As you enter the corridor, six fans mounted on the upper walls hit you with chilly winter winds. A watercolour rendering of an extremely steep Scottish incline (nowhere in particular—somewhere nonspecific and hilly in the Highlands) is on the left, and a mural of lines from Robert Burns and Ricky Wilson, the two most celebrated Scottish writers of the last five hundred years, on the right. Robert Burns is famous for his macabre poem “Tam O’Shanter” and his popular ballads and songs, and Ricky Wilson is the author of
Wee Billy Hummus Frae Largs,
a bestseller in 2013 that sold worldwide and helped usher in a Golden Age of Scottish fiction about superheroes from small towns who speak in dialect and settle down with sexy friends to work in chip shops. Sprinklers secreted in the carpets spray your feet as you “ascend” the hill towards the only room on the floor, a large conference space where external contractors (mainly in suits—consider suiting up if you have a proposal) come to pitch their ideas to CHAD. A no-nonsense man in Gucci leathers and tailored Cforgzia trousers, CHAD lives up to his capitalised name with his plain talking and head for marketing.
Among the ideas pitched:
Sean Connery’s Shortbread: The Original James Bond & His World of Shortbread, Scrumptiously Scottish: A Crumbly History of Celtic Cookies, Brought Shed: A Novel of Shortbread, Shortbread and the Third Reich, Hoots Mon!: A Celebration of Hogmanay Shortbread, Gregor Fisher
’s
Shortbread: Rab C Nesbitt & His World of Shortbread, The Role of Shortbread in the Aegean Civilization, Like Oor Granny Used Tae Muck It: Forty Classic Shortbread Recipes, Accept Nae Imitations: Scotland
’s
Triumph in the Shortbread Wars, Wee Tam’s Shortbreid: A Nuvvel ae Shortbreid, Do Salamanders Eat Shortbread?, Simply Shortbread: A Miscellany, Walter Scott
’s
Shortbread: Scotland’s First Novelist & His World of Shortbread, Reeks, Breeks, and Shortbreid!!!, Did William Wallace Invent Shortbread?, Wee Timorous Beastie Eating Oor Shortbreid: Doughy Verse Tributes to Rabbie Burns, Yeast in the East: Shortbread in the Lothians, Tallbread: The Arch Nemesis, Kirkincrankie: A Village of Shortbread, “Yum, we Polish immigrants love Scots shortbread!”: An Outsider’s Take on Yeasty Goods, Ewan McGregor’s Shortbread: Obi-Wan Kenobi & His World of Shortbread, Rockin’ & Rollin’ in the Dough!: 268 Rock & Roll Classix About Shortbread, How Much Shortbread Can YOU Fit in Your Mouth?: A Book of Challenges!, Can Bonobos Make Shortbread?, Can You Dip Shortbread in Irn-Bru, Highland Crofters Eat Shortbread in Kilts, Hot Grannies & Their Grandkids Eat Shortbread.

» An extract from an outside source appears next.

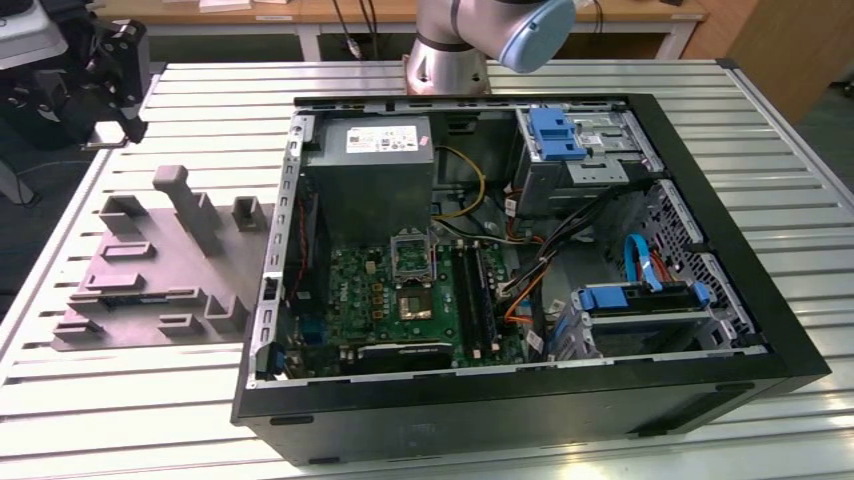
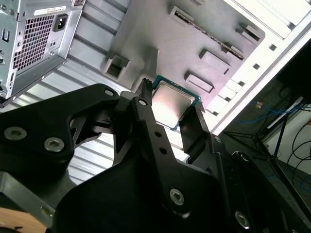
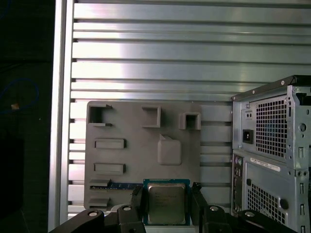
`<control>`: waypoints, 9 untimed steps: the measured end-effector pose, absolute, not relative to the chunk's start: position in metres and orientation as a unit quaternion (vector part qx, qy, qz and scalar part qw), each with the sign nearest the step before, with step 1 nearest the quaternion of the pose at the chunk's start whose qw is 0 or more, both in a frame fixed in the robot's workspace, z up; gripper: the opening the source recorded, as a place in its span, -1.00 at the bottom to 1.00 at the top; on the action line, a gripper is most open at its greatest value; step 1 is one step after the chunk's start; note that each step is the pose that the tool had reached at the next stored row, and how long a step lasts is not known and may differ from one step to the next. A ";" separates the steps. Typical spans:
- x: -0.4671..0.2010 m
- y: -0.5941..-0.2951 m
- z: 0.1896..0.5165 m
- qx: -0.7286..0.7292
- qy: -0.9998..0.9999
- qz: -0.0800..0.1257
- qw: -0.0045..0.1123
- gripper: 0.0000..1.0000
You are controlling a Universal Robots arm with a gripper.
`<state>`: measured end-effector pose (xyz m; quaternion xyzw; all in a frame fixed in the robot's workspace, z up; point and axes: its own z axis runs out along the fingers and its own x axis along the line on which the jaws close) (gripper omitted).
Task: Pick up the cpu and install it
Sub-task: 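Pick up the cpu and move it towards the insertion slot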
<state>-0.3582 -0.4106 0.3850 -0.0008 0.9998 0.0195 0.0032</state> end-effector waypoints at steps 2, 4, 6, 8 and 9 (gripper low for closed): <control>-0.358 -0.411 0.385 -0.001 1.000 0.019 0.003 -0.06; -0.357 -0.411 0.385 -0.001 1.000 0.019 0.003 -0.06; -0.356 -0.411 0.385 -0.001 1.000 0.019 0.003 -0.06; -0.356 -0.411 0.385 -0.001 1.000 0.019 0.003 -0.06; -0.355 -0.411 0.385 -0.001 1.000 0.019 0.003 -0.06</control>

My pitch was a novel set in the Outer Hebrides, approved by CHAD “as long as you set it in 1920s Hebrides, among crofters and such folk, nothing contemporary. And make shortbread or the making of or the consumption of integral to the plot.” Here’s a sneaky excerpt:
Alex stood facing the Hebridean sun. He was standing atop a hill abloom with heather, ablooming with beautiful purple heather, looking across the sea at the steamers coming back with their nets full of cod. Alex turned his glance west across the hills towards the stone-brick cottages of the crofters, spotting Old Jim tilling a field and his wife Old Jane milking the cows in the shed. He walked back to his house to return to work on his new shortbread recipe. He was inspired by the sea and the air and the pleasant country folk, and began experimenting with new yeast-beating techniques, such as stringing and flinging it at the walls of his own cottage, and rolling it with multiple rolling pins on the floor. He asked his dog McClusky to sit on the dough. He cut it up into rectangular shapes and placed it in the oven at gas mark six. He whacked the dough into shape with two rolling pins, sprinkling the dew from a thorny Highland thistle into the mixture, and asked Maybelle, the bonny lass from the cottage next door, to kiss the dough for luck, and rolled the dough flat using the wheels of his granny’s motorised scooter. He cut it up into rectangles and punched holes in the pastry with the end of the rolling pin. Opening the oven, he placed the shortbread into a pre-greased tray (pipetted with Irn-Bru) and let it rise at a special temperature, where it swelled to a beautiful Highland plumpness—a Cairngorm of yeasty biscuit pleasure.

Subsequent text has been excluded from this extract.